Así, mi preparación para la primera consulta con la oftalmóloga implicó una fenomenología del miedo. Hay gente que se prepara para maratones. Yo comencé a prepararme para la ceguera. «Borges murió ciego», recuerdo perfectamente que uno de mis mejores amigos me quiso tranquilizar con esa anécdota cuando platicaba mi mayor temor diabético. En «Elegía», un poema que escribió en Bogotá en 1963, dice Borges: «Oh destino de Borges, haber navegado por los diversos mares del mundo, haber envejecido en tantos espejos, haber visto las cosas que ven los hombres, la muerte, el torpe amanecer, la llanura y las delicadas estrellas, y no haber visto nada o casi nada. Oh destino de Borges, tal vez no más extraño que el tuyo». Borges empezó a perder la vista en 1955 y en 1977 pronunció varias conferencias en el teatro Coliseo de Buenos Aires y en una de ellas habló sobre su ceguera, sobre su lenta e inevitable despedida de los colores: «Empezaré refiriéndome a mi modesta ceguera personal. Modesta, en primer término, porque es ceguera total de un ojo, parcial del otro. Todavía puedo descifrar algunos colores, todavía puedo descifrar el verde y el azul. Hay un color que no me ha sido infiel, el color amarillo». El amarillo es el color que más me significa porque me recuerda a Guadalajara: a la mayólica de catedral, al ocre de la barranca seca entre noviembre y mayo, a la luz cálida y esplendorosa que se refleja con cada incendio en La Primavera. ¿Cómo le hacía Borges para escribir ciego? ¿A quién le dictaba? ¿Qué hubiera hecho Borges con las notas de voz?

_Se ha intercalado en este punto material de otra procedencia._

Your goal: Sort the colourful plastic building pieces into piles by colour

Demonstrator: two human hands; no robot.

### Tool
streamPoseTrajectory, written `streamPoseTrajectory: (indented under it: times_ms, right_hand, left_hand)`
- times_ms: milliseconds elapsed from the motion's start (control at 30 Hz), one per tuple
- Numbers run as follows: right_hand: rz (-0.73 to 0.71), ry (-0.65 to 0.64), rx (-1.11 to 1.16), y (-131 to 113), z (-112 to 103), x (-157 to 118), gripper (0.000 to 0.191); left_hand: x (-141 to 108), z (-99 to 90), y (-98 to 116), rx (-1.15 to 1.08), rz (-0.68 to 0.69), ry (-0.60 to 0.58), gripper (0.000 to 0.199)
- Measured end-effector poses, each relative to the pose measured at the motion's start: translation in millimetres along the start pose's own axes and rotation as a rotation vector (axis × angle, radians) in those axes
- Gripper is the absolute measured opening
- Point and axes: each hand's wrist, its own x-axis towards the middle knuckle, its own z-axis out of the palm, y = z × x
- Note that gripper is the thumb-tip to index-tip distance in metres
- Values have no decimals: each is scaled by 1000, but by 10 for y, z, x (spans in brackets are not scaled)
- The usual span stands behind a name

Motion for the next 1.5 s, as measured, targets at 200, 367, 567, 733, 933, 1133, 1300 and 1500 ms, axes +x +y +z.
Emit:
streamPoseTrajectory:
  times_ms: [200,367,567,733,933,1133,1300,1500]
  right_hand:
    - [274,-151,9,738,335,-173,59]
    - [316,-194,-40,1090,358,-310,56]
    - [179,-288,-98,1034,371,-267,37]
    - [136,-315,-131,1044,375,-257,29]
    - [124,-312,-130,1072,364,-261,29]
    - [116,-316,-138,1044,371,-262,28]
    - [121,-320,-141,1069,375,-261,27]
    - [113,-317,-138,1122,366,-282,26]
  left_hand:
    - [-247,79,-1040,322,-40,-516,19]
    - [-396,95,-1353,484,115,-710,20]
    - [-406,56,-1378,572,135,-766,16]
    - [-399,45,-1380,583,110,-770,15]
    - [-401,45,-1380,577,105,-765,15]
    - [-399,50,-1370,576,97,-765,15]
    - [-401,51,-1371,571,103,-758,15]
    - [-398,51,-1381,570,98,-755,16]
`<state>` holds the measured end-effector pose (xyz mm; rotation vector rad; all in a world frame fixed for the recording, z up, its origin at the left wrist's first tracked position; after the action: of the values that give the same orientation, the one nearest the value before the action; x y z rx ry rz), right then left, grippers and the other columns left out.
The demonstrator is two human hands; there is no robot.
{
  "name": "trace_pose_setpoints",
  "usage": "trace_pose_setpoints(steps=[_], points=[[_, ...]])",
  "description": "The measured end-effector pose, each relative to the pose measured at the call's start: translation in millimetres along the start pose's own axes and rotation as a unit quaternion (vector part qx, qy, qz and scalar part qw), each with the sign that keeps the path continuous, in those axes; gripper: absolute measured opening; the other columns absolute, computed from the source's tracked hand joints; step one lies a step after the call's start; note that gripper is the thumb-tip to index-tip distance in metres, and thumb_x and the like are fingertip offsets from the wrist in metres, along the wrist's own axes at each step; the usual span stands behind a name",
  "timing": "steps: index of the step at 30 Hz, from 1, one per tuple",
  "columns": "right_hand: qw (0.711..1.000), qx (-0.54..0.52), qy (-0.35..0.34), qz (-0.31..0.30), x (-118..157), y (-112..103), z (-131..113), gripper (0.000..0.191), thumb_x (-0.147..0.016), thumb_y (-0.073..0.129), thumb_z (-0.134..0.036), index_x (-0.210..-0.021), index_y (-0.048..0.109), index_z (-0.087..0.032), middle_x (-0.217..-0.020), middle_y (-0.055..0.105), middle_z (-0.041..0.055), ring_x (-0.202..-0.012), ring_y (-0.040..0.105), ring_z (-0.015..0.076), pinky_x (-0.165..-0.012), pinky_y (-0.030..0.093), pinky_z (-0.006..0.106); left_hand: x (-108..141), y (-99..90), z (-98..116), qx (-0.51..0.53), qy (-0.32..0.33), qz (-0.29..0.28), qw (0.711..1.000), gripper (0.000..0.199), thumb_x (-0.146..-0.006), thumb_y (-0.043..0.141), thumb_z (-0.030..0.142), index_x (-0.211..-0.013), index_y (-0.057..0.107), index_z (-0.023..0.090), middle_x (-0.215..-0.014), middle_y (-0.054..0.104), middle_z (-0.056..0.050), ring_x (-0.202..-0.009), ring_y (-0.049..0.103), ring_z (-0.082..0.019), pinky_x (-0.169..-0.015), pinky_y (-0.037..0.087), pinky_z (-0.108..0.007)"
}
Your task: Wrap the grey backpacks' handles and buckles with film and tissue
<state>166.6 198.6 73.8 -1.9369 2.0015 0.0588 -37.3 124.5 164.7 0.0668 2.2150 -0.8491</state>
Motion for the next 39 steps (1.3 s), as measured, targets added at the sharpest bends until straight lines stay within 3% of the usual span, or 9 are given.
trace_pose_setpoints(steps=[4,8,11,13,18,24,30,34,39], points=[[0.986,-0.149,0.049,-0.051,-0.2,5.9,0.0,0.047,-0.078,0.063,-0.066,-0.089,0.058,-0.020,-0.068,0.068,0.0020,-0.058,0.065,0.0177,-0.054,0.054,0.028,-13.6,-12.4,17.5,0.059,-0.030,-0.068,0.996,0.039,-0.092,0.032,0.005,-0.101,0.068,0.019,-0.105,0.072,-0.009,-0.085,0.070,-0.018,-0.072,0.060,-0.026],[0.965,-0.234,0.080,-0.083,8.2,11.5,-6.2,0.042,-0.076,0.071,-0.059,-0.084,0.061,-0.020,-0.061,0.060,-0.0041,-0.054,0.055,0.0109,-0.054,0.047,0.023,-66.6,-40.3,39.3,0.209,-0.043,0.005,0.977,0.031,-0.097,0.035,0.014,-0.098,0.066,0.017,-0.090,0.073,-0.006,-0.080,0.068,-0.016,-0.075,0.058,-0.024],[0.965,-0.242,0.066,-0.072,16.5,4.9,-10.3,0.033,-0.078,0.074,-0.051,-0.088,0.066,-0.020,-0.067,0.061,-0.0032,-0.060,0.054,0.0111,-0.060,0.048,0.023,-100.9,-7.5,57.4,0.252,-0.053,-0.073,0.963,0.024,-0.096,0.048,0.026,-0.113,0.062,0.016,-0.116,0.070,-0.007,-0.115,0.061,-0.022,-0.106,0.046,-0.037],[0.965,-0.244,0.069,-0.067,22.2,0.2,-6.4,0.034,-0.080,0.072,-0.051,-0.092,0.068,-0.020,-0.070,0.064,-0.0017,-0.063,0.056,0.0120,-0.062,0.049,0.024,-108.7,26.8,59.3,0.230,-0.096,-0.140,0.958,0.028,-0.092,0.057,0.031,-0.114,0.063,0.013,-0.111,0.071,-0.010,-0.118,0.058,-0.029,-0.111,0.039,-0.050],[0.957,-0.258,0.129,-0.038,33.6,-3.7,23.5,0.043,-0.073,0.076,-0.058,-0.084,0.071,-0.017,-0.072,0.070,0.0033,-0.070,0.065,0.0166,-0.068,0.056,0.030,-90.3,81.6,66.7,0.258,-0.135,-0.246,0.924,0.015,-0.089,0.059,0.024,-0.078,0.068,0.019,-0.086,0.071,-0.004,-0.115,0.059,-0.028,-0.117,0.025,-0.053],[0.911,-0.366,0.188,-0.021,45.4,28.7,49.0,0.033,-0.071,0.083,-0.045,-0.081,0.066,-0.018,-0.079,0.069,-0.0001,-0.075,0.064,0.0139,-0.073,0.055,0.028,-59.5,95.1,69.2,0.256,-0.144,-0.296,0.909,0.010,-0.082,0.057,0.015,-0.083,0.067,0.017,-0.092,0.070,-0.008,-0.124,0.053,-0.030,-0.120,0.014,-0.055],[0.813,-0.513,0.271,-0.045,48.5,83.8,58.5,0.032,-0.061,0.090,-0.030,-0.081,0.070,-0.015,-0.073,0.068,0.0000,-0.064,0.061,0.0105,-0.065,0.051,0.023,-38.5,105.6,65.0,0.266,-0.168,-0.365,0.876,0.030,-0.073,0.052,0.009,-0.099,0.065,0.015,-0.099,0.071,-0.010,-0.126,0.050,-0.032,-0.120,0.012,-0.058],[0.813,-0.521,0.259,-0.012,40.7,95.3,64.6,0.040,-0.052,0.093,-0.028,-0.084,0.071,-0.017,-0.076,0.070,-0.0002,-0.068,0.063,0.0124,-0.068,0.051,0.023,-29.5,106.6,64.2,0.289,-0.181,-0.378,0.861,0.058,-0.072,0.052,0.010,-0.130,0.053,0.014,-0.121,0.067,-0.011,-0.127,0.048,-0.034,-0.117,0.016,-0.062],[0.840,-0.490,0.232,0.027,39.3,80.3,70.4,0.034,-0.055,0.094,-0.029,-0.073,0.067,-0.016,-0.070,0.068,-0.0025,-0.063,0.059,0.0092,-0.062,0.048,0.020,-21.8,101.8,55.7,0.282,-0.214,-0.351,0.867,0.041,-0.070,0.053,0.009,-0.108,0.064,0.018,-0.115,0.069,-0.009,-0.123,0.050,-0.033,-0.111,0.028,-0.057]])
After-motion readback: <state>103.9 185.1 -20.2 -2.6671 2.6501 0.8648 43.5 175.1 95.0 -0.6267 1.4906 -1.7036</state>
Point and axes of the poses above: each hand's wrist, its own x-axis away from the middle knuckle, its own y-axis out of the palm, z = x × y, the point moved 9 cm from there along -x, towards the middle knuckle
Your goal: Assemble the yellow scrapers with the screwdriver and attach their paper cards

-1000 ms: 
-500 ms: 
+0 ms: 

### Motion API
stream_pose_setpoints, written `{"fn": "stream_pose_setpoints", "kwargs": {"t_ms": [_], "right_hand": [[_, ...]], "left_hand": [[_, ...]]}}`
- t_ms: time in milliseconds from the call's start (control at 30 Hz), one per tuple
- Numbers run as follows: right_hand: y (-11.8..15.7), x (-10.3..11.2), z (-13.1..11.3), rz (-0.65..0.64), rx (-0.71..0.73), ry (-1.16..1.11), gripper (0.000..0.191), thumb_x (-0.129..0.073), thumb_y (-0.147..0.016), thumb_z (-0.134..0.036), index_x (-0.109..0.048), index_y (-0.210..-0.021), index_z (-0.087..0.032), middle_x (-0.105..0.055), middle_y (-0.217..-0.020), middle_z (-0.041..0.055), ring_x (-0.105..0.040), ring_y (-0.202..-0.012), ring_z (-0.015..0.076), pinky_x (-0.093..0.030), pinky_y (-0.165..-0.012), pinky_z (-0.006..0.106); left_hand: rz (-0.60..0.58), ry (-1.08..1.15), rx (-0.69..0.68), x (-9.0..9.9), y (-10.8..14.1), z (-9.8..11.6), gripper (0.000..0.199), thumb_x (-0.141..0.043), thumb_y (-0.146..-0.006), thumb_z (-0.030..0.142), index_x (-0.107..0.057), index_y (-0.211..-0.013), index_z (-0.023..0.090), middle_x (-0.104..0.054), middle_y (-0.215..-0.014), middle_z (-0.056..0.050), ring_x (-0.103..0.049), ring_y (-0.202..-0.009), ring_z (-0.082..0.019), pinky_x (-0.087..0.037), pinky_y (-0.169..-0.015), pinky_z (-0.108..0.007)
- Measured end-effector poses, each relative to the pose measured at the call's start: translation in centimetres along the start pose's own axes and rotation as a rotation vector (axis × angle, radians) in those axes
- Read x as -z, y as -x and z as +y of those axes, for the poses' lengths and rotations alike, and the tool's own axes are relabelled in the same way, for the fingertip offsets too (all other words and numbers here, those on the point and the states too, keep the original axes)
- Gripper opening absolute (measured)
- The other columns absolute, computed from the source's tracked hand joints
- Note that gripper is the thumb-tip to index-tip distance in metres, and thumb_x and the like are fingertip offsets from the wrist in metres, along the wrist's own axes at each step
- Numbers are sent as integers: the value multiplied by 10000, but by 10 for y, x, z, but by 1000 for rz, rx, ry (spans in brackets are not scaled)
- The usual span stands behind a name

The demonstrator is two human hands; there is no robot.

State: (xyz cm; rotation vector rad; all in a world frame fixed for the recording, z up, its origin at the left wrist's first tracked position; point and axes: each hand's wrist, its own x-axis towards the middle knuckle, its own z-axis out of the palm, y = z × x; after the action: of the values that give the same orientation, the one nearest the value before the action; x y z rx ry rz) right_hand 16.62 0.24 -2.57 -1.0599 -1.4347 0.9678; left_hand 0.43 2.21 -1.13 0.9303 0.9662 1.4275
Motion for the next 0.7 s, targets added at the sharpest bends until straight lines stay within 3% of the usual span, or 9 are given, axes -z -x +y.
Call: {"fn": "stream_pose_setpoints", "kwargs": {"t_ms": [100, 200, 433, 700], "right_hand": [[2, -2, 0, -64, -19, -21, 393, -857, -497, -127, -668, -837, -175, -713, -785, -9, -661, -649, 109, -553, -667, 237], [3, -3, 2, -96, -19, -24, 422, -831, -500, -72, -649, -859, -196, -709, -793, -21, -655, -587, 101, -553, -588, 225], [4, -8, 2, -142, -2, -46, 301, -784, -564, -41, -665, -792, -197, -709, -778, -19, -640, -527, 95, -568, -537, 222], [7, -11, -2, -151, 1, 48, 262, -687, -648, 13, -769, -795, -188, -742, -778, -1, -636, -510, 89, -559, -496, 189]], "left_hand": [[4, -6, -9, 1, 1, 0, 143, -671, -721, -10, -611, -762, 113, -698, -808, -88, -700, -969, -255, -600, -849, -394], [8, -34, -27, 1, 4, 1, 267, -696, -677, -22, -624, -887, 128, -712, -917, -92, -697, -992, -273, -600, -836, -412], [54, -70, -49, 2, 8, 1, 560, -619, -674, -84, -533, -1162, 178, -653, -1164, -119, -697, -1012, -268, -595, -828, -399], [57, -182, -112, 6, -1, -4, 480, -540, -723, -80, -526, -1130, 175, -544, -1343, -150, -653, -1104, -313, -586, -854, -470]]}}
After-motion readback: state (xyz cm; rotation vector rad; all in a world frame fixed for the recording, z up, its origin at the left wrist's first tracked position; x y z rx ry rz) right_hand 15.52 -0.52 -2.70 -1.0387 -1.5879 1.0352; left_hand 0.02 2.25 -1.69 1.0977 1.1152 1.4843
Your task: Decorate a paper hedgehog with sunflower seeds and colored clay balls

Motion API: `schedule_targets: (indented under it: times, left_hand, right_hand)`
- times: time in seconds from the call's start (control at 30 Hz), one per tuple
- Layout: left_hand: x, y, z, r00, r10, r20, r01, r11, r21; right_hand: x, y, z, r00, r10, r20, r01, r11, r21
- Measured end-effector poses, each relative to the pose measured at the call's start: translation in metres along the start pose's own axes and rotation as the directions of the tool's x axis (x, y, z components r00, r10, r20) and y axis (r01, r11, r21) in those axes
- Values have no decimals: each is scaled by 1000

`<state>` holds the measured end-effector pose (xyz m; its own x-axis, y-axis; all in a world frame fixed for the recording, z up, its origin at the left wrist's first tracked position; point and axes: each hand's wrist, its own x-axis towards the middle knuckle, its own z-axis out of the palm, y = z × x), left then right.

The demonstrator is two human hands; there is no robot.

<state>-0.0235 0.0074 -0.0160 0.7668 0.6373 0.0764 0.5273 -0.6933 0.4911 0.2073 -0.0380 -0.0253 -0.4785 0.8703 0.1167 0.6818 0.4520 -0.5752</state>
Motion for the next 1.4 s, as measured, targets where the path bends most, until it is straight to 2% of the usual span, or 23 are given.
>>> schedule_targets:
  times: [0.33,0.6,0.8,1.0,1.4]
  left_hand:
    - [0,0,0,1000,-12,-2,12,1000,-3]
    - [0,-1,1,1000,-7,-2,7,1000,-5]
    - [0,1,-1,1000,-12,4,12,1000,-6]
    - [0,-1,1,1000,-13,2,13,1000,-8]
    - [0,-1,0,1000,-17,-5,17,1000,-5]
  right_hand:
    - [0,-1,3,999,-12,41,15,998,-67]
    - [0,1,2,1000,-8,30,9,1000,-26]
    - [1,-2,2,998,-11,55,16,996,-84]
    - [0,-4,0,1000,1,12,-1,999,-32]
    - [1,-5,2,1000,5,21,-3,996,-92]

¿Por qué me importa tanto quedarme ciego? Una pregunta que rondaba en mi cabeza cada vez me recordaba que debía ir al oftalmólogo. Intentaré mejor escribir cuentos sobre mí. Perderme en la ficción, como lo hacía soberbiamente Lucía Berlín con los capítulos más tormentosos de su vida. Es una buena forma de evitar el victimismo.
¿Por qué me importa tanto quedarme ciego? Concluí que porque soy humano. La obsesión humana con la vista es tal que nos hemos volcado a las pantallas. Sartori lo analizó políticamente desde que se masificó la televisión, aunque en realidad era una queja moralina ante la falta de lectura. Leer también es un acto visual. Nunca se podrán traducir todas las bibliotecas al braille. Lo queremos ver todo. Hay cámaras que entran en las arterias y telescopios que captan el choque de dos galaxias tan lejanas que nuestro cerebro es incapaz de comprender esa cifra. Queremos ver la música y hacemos videoclips, vamos a conciertos y nos imaginamos el soundtrack de nuestros funerales. Usamos perfume sobre todo cuando nos engalanamos para que los demás además de olernos, nos vean y nos digan: «qué guapo». El Ensayo sobre la ceguera de Saramago tiene 290 mil calificaciones en Goodreads; el Ensayo sobre la lucidez, 27 mil. Evidentemente nos importa más quedarnos ciegos que estúpidos. Dice Robert Sapolsky —un neuroendocrinólogo que escribe casi tan bien como Saramago— que la mayoría de los mamíferos conecta sus emociones con el olfato. Los primates lo hacemos principalmente con la vista. El promedio de fotos que guardamos cada uno en nuestros celulares es de cinco mil. Hemos convertido el verbo ver en sinónimo de sentir.
Pues mis epístolas sobre la ceguera se devaluaron después de que la oftalmóloga me dijo que mi presión ocular está en rango y mi nervio óptico se ve sano. Aún no descifro si soy una persona con suerte o un simple exagerado.
Dice Lucía Berlín que el miedo, la pobreza, el alcoholismo y la soledad son enfermedades terminales. Urgencias, de hecho. La diabetes, afortunadamente, solamente es una enfermedad crónica y de mí depende que no sea degenerativa. Mi destino, por el momento, aún resulta extraño al de Borges.